The film, which took Survila eight years to make, is filled with long, patient shots of forest creatures feeding, fighting, and foraging. It eventually won the best overall prize at the festival.
On Della Lessinia’s final day, I hung around with the remaining filmmakers and jury members as we hiked to a country home on the top of a nearby mountain, where our reward for dodging a minefield of cow patties was a home-cooked lunch of gnocchi with smoked ricotta and plenty of wine, coffee, and grappa. It’s not the sort of thing you could imagine ever happening in Cannes or Venice.
Credit: Andrew Lapin
“I thought it was going to be too niche,” said Karen Vázquez Guadarrama, a Mexican filmmaker based in Belgium, as we chatted on the mountains before lunch, "but when I arrived here to just find a bunch of people who are also passionate about mountains, it was nice.”

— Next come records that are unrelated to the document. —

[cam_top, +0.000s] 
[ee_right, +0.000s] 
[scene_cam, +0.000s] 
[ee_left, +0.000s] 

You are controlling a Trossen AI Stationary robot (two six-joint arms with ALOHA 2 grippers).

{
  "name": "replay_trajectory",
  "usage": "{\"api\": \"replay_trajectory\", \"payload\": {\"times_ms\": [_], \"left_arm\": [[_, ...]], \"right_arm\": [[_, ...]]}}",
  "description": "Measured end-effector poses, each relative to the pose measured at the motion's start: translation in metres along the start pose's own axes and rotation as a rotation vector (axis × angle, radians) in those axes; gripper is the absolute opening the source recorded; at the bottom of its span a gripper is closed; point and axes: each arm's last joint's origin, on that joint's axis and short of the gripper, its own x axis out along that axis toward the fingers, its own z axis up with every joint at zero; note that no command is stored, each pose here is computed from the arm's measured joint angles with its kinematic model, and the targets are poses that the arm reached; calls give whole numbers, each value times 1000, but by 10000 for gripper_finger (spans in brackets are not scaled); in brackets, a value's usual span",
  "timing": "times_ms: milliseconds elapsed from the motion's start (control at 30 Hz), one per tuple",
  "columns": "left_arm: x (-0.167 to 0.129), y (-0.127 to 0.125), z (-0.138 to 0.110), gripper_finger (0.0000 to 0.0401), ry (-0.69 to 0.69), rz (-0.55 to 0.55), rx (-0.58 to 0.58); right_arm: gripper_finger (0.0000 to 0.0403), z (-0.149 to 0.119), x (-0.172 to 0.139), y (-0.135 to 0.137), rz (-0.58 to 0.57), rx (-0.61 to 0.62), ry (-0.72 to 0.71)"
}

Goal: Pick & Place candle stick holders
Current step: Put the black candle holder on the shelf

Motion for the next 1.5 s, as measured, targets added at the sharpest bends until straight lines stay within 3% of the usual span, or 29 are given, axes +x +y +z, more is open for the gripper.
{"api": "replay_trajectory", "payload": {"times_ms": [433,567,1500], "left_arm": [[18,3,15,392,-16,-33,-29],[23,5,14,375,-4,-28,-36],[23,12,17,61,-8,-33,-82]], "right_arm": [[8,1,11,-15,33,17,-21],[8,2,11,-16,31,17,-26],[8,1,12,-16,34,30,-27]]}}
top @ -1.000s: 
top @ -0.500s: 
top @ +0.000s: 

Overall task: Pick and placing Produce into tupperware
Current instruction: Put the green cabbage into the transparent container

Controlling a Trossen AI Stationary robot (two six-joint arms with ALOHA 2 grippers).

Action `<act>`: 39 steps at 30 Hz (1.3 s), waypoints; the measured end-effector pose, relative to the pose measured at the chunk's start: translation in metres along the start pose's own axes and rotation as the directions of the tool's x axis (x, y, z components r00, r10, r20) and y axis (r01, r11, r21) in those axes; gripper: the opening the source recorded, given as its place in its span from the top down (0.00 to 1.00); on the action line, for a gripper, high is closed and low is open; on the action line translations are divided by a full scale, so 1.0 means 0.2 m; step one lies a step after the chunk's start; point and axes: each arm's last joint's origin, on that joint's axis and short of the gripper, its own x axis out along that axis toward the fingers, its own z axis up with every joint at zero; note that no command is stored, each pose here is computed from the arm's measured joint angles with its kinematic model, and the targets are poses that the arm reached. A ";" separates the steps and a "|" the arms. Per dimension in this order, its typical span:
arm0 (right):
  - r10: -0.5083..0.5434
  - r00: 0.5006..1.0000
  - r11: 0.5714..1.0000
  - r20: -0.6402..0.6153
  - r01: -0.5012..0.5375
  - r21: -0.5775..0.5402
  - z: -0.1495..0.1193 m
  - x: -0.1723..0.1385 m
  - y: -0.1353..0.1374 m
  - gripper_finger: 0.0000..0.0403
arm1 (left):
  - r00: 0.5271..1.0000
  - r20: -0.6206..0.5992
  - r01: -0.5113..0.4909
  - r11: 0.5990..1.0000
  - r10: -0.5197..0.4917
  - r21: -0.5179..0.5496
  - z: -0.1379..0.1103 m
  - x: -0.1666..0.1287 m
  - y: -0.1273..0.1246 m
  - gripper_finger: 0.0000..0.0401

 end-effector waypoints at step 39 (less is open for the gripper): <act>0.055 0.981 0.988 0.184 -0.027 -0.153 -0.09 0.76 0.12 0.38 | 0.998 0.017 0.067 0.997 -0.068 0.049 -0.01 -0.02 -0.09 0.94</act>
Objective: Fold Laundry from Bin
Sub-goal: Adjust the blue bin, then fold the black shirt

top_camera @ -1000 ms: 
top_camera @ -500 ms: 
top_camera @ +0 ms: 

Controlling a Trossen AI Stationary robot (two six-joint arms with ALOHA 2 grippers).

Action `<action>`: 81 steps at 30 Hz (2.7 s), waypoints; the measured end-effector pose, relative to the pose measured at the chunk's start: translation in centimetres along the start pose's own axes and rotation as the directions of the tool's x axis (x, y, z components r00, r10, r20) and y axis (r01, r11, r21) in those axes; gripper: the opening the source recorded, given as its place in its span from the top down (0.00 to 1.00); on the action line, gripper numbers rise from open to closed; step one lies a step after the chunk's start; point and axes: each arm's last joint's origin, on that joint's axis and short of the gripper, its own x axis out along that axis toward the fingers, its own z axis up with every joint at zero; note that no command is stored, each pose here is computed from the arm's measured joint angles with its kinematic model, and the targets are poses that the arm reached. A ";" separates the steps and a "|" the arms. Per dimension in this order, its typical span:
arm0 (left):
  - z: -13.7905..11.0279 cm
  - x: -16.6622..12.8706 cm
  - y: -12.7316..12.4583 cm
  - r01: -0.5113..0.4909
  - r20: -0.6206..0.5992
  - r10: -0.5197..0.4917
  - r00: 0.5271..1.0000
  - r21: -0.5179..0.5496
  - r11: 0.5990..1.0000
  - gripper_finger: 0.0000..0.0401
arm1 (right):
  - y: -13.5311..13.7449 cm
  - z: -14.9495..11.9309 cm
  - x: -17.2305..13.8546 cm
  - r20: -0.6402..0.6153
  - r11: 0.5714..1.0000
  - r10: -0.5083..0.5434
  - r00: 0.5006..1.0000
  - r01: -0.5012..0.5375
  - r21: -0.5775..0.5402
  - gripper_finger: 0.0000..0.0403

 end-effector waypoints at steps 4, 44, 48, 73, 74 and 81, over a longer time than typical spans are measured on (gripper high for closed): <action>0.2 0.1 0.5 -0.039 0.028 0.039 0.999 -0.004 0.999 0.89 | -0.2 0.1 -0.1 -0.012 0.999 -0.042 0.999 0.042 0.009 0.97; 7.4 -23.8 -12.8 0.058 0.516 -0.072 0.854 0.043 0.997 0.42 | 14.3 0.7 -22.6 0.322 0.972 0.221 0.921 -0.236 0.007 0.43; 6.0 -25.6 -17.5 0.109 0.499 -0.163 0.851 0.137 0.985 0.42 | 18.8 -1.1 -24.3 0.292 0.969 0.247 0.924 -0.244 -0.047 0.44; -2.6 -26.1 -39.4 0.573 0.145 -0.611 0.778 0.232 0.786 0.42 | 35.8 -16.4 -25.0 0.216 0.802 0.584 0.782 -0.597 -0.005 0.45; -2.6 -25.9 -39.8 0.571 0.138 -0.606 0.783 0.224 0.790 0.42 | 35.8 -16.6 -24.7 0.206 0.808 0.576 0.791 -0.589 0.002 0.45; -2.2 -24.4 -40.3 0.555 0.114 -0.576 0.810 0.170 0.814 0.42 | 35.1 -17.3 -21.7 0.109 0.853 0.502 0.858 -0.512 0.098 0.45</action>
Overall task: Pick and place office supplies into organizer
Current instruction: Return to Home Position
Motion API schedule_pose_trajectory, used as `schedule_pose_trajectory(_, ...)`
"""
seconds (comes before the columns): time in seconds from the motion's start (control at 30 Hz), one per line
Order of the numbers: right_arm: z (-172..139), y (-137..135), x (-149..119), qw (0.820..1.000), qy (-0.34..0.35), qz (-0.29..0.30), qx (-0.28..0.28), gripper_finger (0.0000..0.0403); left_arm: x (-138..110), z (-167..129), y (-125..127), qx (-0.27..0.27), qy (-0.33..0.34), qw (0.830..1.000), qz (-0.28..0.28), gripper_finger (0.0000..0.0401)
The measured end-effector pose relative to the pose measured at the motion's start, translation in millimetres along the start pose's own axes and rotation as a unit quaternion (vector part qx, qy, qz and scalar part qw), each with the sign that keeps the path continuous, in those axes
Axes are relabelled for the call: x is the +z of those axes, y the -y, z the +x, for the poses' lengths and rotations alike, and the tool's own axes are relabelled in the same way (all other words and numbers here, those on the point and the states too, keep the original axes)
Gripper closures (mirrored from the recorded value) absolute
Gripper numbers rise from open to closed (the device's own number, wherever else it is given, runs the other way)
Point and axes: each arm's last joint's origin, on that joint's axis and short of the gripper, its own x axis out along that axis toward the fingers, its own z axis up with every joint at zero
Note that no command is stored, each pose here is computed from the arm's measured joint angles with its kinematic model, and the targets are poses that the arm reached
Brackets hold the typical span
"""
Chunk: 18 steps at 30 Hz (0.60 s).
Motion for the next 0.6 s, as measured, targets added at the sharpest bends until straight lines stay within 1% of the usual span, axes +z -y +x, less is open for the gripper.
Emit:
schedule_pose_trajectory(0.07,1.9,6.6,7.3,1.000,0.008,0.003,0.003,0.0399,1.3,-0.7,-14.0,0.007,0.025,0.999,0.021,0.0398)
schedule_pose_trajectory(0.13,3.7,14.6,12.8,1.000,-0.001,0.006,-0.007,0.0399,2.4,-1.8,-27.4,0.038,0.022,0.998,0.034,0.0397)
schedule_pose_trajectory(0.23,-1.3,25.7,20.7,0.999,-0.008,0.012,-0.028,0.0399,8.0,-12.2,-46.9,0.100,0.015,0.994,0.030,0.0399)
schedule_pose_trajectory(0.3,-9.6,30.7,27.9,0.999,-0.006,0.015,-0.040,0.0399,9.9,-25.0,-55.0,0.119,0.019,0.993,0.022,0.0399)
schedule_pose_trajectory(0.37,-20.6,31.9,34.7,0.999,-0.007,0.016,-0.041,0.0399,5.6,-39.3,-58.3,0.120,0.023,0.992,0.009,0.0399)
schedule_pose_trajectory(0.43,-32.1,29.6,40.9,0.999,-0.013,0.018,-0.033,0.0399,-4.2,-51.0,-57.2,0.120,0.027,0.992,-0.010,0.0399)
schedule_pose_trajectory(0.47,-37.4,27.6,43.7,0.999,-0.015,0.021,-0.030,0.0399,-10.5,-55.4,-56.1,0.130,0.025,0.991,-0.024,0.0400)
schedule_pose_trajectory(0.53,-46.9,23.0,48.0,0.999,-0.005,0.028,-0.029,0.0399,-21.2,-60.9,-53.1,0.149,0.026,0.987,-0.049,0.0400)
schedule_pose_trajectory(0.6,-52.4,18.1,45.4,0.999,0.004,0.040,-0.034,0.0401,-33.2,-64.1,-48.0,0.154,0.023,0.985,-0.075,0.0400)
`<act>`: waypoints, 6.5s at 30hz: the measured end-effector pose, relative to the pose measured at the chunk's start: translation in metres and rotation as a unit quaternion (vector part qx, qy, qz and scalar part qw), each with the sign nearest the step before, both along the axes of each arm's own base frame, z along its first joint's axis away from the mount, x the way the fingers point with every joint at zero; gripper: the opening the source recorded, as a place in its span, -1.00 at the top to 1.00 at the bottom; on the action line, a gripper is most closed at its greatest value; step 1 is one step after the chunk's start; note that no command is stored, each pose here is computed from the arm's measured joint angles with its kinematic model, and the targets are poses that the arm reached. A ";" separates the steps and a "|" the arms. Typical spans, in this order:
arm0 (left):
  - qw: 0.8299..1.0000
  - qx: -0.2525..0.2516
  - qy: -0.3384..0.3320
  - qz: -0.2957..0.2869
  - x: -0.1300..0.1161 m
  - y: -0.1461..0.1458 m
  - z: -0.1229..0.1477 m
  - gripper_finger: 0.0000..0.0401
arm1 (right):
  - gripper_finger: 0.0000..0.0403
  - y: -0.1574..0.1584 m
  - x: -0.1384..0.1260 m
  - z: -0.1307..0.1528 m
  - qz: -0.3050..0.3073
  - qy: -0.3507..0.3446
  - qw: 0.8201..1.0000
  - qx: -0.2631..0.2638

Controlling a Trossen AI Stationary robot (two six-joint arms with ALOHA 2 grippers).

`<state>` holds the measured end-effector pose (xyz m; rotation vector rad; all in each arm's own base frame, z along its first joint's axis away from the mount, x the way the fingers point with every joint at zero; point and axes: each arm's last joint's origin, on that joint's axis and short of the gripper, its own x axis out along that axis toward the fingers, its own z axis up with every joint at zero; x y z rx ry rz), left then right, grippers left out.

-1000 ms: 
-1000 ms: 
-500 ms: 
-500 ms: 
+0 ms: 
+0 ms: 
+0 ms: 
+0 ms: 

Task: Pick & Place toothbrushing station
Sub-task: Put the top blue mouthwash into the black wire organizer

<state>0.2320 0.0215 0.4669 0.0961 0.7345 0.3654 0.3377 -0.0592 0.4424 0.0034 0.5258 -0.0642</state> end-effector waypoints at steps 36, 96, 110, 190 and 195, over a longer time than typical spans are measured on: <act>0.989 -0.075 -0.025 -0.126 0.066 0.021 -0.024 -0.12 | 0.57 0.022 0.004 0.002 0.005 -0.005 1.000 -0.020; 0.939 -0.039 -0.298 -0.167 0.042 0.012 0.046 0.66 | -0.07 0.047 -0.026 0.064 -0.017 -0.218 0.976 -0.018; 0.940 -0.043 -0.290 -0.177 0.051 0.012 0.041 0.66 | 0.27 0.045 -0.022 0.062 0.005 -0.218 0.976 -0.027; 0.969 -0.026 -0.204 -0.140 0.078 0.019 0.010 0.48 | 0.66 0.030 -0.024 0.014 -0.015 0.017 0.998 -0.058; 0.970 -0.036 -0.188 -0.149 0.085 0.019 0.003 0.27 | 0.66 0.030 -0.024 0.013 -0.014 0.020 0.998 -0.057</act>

Guadarrama wound up at the festival after her movie “When the Bull Cried,” a documentary about a remote Bolivian mining town co-directed by Bart Goossens, screened at DOK Leipzig, the documentary festival in Germany. Anderloni was in attendance at the festival scouting for material and approached Guadarrama personally to ask if she would come show the film in the Dolomites.
Guadarrama hadn’t previously thought of her movie as a “mountain film,” either. She, however, had two mountain tattoos, and this was the last festival she planned to take her movie to, so she figured it would be a good way to close out the documentary’s journey: “I think this is a nice circle, to end up in the mountains in Italy.”
“When the Bull Cried” also won the festival’s award for Best Young Filmmaker, further validating Guadarrama’s decision to attend.
Despite such preferential treatment, niche festivals like Della Lessinia can still be a tough sell for filmmakers who want to prioritize bigger platforms. Anderloni said his festival often loses out on films because the directors will choose to hold their Italian premiere for a bigger invite from Venice or Milan that never comes, or because they’re trying to land a deal for distribution in the country. Anderloni’s argument is that the Italian distribution market for international art films is nearly non-existent and that the directors are better off taking a festival that will guarantee they screen in the country.
In the filmmaking world, this is far from an Italy-specific concern. Festival placement can make or break a movie’s distribution deal, and subject-specific festivals don’t get the same kind of attention as higher profile festivals do.
To be fair, not every festival is worth a director’s time: events with fewer resources, slim networking opportunities, and weaker programming can clutter a film’s reputation rather than bolster it. Niche festivals would be wise to look to Della Lessinia as a model for how to attract worthy talent by programming with a clear vision and making the proceedings unique and fun.
A hike up a mountain after a long week of movies doesn’t hurt, either.